Vincent Cassel vive Kirill. Seus segredos e tentativa de limpar sua "honra" são os motores dos atos vis que vemos acontecendo na tela. Apesar de orgulhoso de sua posição como filho do "chefão", Kirill está em uma posição semelhante a de Nikolai, lutando para impedir que sua "natureza real" seja revelada aos seus pares. É interessante notar que os momentos em que o personagem dá vazão aos seus verdadeiros sentimentos são parecidos aos que vemos o verdadeiro Nikolai, em um paralelo traçado pelo filme. Cassel tem um ótimo desempenho, com sua cena final na fita sendo de uma força absurda, devendo-se ainda ressaltar sua química com Mortensen.

Foi ótimo ver Armin Mueller-Stahl em um papel de destaque na telona. O ator confere toda uma aura a seu Semyon, nos remetendo, em certos momentos, ao Vito Corleone de Marlon Brando em "O Poderoso Chefão", mesmo com esse não possuindo o caráter que o mítico "padrinho" tinha no clássico filme de Coppola. No entanto, Semyon transpira um quê de perigo que é apenas reforçado pelo rosto sereno de Mueller-Stahl, criando uma sensação de insegurança no espectador todas as vezes que o personagem aparece, algo bastante apropriado a um líder da Vory V Zakone.

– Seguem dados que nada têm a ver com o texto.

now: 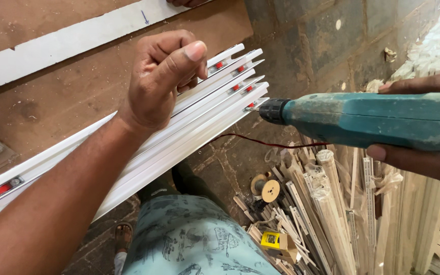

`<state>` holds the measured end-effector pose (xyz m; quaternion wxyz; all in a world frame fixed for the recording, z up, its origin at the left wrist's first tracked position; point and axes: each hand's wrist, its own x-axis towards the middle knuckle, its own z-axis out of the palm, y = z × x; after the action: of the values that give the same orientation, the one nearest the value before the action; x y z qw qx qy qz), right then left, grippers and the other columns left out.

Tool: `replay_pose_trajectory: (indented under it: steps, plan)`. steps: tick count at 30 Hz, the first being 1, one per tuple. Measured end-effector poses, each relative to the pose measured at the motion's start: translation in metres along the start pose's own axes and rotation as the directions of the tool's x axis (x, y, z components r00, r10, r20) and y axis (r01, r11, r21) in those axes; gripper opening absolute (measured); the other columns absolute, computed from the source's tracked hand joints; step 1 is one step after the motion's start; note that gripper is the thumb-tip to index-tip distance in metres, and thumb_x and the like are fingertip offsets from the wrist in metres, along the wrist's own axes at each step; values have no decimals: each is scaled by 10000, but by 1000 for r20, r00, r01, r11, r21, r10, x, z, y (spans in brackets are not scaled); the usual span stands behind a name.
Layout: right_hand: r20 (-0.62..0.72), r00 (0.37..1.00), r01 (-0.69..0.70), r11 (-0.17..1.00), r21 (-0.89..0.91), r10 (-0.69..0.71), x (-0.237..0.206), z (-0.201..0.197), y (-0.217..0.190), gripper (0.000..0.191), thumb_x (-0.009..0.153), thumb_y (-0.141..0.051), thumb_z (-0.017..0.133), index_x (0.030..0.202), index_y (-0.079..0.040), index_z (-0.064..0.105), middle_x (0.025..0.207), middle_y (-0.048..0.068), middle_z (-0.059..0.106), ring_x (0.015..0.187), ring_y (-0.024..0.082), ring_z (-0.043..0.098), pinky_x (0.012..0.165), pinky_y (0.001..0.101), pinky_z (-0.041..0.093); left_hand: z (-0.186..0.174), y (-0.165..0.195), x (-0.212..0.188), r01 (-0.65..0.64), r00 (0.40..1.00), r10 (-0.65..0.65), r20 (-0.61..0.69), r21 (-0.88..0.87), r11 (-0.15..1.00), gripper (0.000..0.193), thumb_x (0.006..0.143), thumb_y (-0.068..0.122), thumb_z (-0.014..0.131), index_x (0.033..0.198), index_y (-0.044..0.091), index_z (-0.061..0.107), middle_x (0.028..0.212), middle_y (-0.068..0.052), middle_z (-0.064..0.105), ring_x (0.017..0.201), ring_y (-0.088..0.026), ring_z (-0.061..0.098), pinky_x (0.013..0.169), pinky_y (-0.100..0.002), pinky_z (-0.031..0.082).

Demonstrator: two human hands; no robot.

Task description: The person uses a corded drill to drive screws into stacked white window frame profiles. They hold the profiles steady with one hand while operating the drill with the other, repeating the action across multiple profiles. The person occasionally repositions the stack and continues fastening.

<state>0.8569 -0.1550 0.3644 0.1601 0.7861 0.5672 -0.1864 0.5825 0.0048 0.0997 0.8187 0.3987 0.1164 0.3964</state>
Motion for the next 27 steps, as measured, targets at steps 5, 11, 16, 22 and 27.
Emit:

David Cronenberg faz um trabalho soberbo, se utilizando de planos elegantes para contar a história. Em sua filmografia, recheada de obras bizarras, é bom vê-lo trabalhando, pela segunda vez consecutiva, em algo mais "pé-no-chão", embora tenhamos duas cenas aqui que não nos deixam esquecer das marcas registradas do diretor, uma delas de dar inveja à "Sweeney Todd". Inserindo em off trechos do diário da menina morta durante cenas específicas da narrativa, o diretor demonstra uma sagaz e triste ironia entre os sonhos da garota e a realidade triste na qual ela se inseria, com os voice-overs progredindo aos poucos ao ponto da morte desta.

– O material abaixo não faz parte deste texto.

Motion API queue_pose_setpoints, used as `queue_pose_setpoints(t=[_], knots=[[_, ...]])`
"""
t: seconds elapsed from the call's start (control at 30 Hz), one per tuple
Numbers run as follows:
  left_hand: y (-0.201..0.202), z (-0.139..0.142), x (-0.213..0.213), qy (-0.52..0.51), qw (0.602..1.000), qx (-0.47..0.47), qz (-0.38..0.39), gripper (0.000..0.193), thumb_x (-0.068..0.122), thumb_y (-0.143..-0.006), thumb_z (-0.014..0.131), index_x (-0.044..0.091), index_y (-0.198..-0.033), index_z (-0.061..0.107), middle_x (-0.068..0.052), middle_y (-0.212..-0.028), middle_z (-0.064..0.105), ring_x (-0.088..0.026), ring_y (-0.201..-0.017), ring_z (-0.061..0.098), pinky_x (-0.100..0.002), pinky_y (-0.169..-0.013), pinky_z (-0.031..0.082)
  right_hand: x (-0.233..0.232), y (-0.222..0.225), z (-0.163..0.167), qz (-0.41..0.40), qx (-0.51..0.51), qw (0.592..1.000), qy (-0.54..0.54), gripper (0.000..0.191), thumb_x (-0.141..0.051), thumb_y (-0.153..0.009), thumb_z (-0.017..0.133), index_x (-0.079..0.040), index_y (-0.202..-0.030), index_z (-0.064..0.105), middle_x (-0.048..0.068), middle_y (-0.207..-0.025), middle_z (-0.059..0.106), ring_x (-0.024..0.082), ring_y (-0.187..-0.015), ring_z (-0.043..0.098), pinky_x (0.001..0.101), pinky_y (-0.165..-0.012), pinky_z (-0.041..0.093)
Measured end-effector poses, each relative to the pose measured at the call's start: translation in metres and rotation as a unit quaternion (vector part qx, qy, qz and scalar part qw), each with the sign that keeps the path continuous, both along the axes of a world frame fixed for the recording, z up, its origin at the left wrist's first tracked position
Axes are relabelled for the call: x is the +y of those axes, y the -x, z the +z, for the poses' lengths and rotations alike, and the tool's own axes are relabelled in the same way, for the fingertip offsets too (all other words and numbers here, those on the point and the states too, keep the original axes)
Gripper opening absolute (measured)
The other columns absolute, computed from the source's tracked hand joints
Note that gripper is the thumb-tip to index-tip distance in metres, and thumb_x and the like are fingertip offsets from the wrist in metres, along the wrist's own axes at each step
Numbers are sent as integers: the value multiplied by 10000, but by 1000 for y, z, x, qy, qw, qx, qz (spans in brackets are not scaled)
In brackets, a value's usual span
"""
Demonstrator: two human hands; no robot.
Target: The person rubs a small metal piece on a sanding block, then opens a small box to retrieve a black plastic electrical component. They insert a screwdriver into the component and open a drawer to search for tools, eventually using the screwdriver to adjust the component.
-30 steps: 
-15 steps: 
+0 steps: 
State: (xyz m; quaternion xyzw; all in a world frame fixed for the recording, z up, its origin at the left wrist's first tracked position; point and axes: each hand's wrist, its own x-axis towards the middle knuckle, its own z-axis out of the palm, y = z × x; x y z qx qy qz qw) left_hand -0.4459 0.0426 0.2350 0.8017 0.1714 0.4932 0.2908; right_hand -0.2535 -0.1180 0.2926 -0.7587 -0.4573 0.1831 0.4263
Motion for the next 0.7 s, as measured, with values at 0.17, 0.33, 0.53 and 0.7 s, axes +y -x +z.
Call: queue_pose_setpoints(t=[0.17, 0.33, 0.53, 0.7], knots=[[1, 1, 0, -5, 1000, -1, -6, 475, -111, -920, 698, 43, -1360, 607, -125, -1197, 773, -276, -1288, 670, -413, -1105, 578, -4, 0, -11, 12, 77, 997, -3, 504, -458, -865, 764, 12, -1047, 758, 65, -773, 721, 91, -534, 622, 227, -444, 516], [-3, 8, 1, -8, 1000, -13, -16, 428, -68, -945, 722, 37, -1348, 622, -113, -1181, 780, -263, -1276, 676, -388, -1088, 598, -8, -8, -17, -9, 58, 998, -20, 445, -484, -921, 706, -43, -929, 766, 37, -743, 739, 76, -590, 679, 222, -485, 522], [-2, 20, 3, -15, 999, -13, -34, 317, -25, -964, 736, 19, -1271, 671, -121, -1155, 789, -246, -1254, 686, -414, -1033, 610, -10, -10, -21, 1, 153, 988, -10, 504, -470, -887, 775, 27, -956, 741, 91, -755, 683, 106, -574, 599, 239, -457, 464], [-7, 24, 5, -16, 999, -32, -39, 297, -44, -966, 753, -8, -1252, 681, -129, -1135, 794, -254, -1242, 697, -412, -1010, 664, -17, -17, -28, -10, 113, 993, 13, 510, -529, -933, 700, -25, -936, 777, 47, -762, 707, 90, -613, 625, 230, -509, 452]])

Melhor ainda é o modo com que o cineasta, com o auxílio do diretor de fotografia Peter Suschitzky (outro de seus antigos colaboradores), mostra os diferentes mundos de Anna e da Vory, utilizando-se da iluminação e de cores mais claras em momentos que não envolvam o mundo do crime. Nas cenas externas, o ambiente cinzento de Londres também é mostrado de forma soberba, combinando muito bem com o tom de alguns dos personagens. A trilha sonora, do sempre competente Howard Shore, é inserida apenas em momentos-chave da narrativa. No entanto, na mais comentada cena de luta do ano – que se passa na casa de banhos pública -, a trilha se cala, dando lugar apenas aos sons guturais da violência, em uma escolha acertadíssima de Cronenberg, que ressalta o caráter brutal da seqüência.

Não diria em momento algum que "Senhores do Crime" é um filme "de máfia", mas um longa que se dedica a explorar as nuances de seus personagens, com estes lutando para alcançar seus objetivos e encobrir seus segredos. Sem dúvida, mais um trabalho soberbo de David Cronenberg e uma adição maravilhosa à sua versátil filmografia.